21 Feb 2019

Innovative Small Grants Program — Request For Proposals

Deadline: 31 May 2019

For the year 2019 the Child Health Foundation (CHF) wishes to receive proposals from registered non-governmental organizations (NGO)s) for innovative research or innovative service projects directed at improving the health and well-being of new-born infants during their first month of life.  This is a time of high risk for babies and their mothers, and we believe that local groups may have some innovative ideas about how to improve the lives of these vulnerable infants.  The maximum budget for these projects is $5,000 over a one year period.  Successful applications receive $4,000 when the project is scheduled to start and another $1,000 upon receipt of a final report. Organizations must be certified, that is, hold registration in the country of origin. And we will ask for a credible reference. To save time and money for yourselves and us, please do not include certificates of registration, recommendations, annual reports, or photos until they are requested. No other proposals will be considered.

CHF will consider a range of technologies and approaches including both biomedical and social science projects that show promise, are innovative, and may have wide-spread application. Projects that involve only general medical care of children, but without innovative aspects, will not be considered.

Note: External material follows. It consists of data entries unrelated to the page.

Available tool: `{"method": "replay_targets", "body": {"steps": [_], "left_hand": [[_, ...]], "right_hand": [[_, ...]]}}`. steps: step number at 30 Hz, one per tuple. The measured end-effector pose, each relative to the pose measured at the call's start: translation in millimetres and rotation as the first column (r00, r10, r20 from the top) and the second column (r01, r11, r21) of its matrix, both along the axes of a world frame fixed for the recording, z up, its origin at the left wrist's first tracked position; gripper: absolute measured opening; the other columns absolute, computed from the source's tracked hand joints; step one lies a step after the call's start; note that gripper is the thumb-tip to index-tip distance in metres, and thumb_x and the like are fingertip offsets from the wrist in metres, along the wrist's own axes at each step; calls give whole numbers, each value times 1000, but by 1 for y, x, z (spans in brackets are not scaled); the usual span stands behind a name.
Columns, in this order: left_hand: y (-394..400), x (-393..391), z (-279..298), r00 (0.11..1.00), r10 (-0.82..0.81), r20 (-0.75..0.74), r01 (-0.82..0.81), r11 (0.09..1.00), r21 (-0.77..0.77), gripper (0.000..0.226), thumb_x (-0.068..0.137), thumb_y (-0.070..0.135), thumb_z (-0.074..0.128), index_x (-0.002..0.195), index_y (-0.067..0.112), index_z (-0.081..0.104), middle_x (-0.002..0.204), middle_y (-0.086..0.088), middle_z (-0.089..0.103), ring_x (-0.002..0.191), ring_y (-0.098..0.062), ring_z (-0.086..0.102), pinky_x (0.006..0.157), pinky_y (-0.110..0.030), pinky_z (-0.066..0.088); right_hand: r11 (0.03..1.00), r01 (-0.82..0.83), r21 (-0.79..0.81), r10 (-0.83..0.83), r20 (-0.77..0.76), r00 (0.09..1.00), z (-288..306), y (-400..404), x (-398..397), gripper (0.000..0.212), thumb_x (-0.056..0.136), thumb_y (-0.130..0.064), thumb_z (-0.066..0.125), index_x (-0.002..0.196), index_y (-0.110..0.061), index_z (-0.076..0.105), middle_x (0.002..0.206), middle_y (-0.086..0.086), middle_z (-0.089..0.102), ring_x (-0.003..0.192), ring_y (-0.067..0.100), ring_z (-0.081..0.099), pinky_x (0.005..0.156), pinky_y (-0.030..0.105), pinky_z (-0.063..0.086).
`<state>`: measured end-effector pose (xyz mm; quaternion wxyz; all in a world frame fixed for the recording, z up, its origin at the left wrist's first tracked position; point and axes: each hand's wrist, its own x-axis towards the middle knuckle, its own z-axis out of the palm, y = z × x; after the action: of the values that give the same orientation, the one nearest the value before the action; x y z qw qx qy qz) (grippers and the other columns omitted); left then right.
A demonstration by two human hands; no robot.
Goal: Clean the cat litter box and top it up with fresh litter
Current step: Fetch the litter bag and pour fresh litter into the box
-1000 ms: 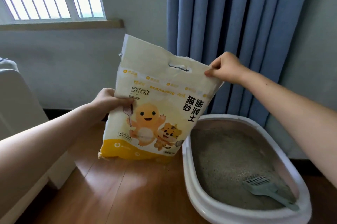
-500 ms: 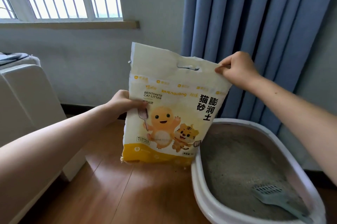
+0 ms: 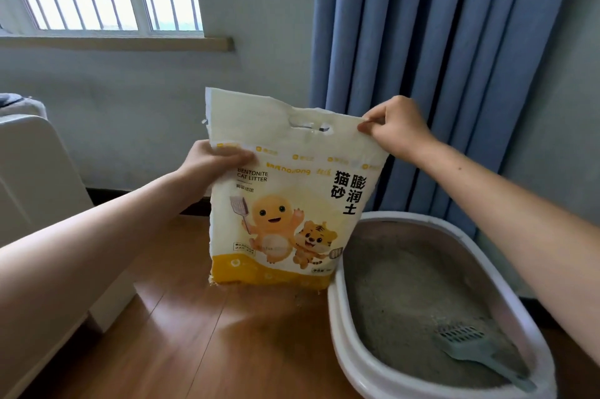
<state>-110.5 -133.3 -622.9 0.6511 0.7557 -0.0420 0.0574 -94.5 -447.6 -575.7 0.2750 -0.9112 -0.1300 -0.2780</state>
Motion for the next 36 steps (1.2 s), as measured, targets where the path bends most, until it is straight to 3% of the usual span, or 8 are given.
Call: {"method": "replay_targets", "body": {"steps": [7,16,20,23,25,30,33,36], "left_hand": [[-29,-1,10,999,13,43,-12,1000,-7,26,80,8,79,100,-6,71,91,-19,72,64,-19,72,59,-25,59],[-56,2,1,1000,8,29,-10,996,85,26,78,9,81,97,-5,72,88,-17,74,71,-24,73,64,-29,61],[-63,3,1,999,-15,48,9,991,131,21,77,9,81,92,-3,74,83,-13,75,66,-20,73,59,-25,59],[-60,4,0,998,0,56,-7,992,124,22,76,8,81,93,-4,73,84,-14,75,67,-20,74,61,-26,60],[-58,4,0,998,11,57,-18,992,127,24,76,9,81,95,-4,73,85,-14,75,70,-22,74,65,-28,61],[-48,5,1,995,83,53,-88,992,91,27,76,8,82,97,-5,71,88,-16,74,74,-24,73,67,-30,62],[-41,6,3,994,93,49,-96,993,68,26,76,7,81,97,-6,71,89,-16,73,73,-23,73,67,-30,62],[-37,4,4,995,86,40,-89,993,74,24,76,6,81,96,-5,71,88,-16,73,70,-23,73,67,-31,62]], "right_hand": [[988,-2,151,18,-103,995,-8,-29,-10,19,84,-16,71,80,3,73,82,21,71,70,11,58,66,25,44],[924,28,380,80,-265,961,-52,-62,-16,10,82,-21,75,73,-16,73,65,-12,68,56,-7,60,53,8,44],[726,130,675,157,-347,925,-79,-78,-14,31,77,-18,79,104,-9,69,104,5,71,93,16,67,79,32,55],[466,222,856,408,-431,805,-100,-83,-22,53,76,-12,75,124,-4,55,121,16,65,100,26,67,76,36,59],[414,230,881,537,-440,720,-110,-77,-26,72,64,-20,82,128,-2,54,115,16,68,97,26,69,73,37,60],[422,147,895,653,-412,635,-114,-68,-17,100,33,-34,98,121,-6,59,113,13,69,102,25,68,75,33,59],[505,103,857,687,-471,553,-117,-64,-21,72,61,-23,87,124,-3,57,122,14,66,113,27,63,88,33,56],[650,87,755,530,-532,661,-118,-57,-22,35,79,-11,72,111,1,65,110,11,71,104,23,68,82,28,57]]}}
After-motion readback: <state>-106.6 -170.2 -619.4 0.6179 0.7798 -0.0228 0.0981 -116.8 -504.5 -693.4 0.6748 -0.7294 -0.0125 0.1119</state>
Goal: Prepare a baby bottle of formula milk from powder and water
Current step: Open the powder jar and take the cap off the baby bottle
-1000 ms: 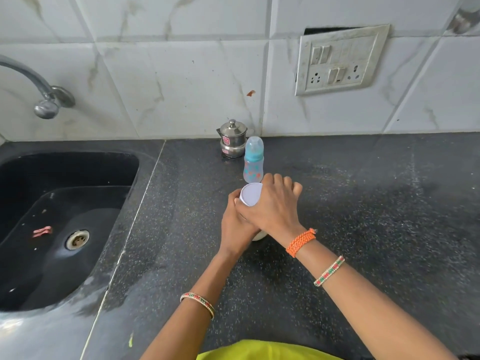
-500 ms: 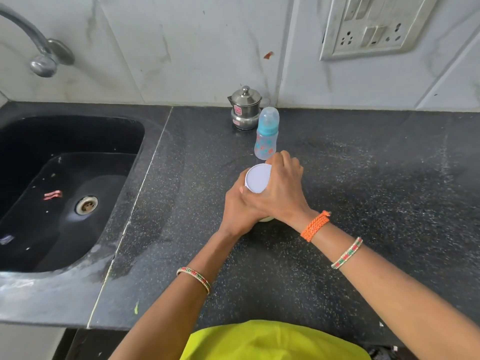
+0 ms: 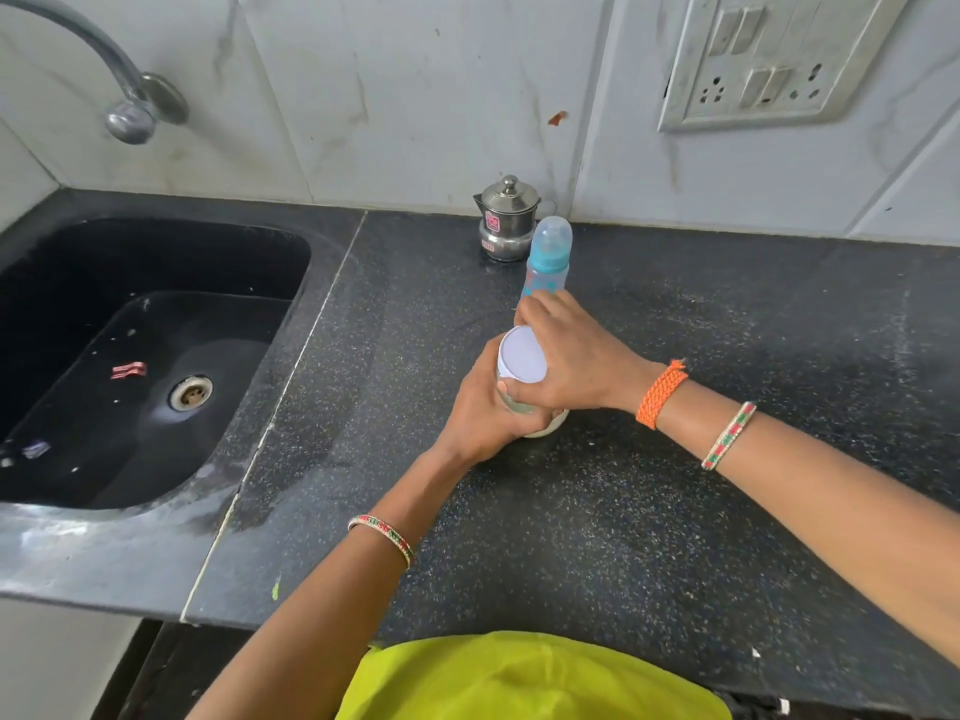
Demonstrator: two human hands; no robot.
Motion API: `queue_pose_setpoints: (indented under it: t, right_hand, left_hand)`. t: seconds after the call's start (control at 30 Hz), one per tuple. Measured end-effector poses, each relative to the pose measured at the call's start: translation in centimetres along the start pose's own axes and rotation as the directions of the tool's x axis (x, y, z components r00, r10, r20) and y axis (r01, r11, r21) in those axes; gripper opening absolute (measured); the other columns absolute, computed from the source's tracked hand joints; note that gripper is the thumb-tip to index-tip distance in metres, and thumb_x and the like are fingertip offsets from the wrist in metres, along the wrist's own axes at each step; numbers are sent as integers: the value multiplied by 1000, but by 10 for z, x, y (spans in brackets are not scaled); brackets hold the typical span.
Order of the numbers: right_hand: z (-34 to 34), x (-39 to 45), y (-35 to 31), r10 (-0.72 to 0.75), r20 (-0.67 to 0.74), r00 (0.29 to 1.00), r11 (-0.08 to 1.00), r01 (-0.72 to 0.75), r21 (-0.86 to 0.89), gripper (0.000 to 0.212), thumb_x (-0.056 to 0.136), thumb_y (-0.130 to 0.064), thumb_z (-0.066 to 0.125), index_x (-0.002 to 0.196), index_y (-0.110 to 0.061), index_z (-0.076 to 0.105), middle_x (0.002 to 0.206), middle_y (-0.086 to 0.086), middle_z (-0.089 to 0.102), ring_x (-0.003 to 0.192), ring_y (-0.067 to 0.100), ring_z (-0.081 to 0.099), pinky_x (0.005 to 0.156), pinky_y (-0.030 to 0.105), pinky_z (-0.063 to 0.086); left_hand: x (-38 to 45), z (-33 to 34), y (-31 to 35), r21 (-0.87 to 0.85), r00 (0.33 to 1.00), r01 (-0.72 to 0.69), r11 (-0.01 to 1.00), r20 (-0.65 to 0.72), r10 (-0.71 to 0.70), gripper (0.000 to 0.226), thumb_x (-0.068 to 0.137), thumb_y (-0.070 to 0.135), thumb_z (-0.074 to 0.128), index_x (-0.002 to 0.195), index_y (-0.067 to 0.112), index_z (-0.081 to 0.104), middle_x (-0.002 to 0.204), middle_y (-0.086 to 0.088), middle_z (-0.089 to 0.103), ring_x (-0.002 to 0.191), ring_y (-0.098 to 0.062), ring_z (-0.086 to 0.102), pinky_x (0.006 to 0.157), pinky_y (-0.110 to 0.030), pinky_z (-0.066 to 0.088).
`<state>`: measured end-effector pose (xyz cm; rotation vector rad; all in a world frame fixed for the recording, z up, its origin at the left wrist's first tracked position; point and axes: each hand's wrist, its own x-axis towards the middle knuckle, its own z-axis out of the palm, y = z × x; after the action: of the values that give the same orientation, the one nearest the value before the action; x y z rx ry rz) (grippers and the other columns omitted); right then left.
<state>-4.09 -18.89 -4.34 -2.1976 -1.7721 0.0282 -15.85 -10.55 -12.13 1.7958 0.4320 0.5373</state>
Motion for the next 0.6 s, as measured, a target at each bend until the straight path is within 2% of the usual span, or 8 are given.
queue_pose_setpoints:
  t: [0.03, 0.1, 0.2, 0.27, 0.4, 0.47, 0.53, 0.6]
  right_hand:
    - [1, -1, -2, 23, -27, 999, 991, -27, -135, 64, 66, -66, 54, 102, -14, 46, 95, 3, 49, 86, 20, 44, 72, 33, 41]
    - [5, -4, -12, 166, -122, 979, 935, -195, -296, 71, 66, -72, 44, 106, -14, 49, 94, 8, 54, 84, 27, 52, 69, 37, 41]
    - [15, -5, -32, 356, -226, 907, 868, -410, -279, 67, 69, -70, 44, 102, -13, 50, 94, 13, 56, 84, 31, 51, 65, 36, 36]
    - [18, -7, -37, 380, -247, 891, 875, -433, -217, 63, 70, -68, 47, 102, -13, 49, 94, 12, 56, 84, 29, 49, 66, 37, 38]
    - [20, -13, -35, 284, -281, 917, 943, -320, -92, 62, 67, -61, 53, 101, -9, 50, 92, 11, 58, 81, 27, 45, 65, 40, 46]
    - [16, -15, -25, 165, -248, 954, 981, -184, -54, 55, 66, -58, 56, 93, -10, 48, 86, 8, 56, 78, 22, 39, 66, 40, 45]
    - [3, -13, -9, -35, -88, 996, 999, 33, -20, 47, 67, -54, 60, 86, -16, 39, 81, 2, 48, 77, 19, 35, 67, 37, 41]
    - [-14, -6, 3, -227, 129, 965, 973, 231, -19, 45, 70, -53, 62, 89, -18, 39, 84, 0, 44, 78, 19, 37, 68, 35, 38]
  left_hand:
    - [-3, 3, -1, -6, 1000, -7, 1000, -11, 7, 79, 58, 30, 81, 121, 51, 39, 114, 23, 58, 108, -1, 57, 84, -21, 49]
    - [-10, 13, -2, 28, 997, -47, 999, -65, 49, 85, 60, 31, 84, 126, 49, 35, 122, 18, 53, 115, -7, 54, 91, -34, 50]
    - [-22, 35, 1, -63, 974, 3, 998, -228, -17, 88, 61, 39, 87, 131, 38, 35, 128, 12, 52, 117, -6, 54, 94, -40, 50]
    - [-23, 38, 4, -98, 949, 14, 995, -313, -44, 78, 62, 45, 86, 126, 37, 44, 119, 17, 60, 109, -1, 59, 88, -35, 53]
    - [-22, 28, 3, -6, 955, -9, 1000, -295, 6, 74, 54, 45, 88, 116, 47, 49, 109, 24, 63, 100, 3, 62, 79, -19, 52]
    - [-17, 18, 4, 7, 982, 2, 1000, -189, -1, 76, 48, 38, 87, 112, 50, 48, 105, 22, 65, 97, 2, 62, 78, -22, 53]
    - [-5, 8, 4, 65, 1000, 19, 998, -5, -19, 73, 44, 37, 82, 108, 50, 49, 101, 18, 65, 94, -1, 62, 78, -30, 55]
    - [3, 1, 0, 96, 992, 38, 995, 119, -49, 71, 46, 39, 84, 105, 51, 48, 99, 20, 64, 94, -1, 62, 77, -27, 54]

Please note:  In the past, CHF has invited a letter of intent to be submitted first.  Among these letters, some were invited to submit a full application.  For 2019, CHF is not inviting a letter of intent; rather, applicants should submit the full proposal directly.                         

Background
New biomedical and social technologies have led to the development or successful application of products and approaches that can be used globally. These products and innovative approaches have brought dramatic improvements in infant and child health over the past 50 years. For example, oral rehydration therapy (ORT) for diarrhea, treatment for pneumonia, vaccinations for children, vitamin A, and others have all contributed to a steady improvement in children’s health and survival.  Each of these interventions were based on a solid foundation of research. The Child Health Foundation has especially supported efforts on prevention and treatment of diarrheal diseases in children since this was an area which was underfunded.  This year, the focus will be directed toward improving the lives of infants during the first month of life.  The first month is a time when the infant is most vulnerable, and CHF believes that small innovative projects can make a major impact on child health in diverse settings.

The projects should be done within one year and should be able to document measurable results. The projects may address child health issues in a developing country or in the United States. Budgets should not exceed US$5,000.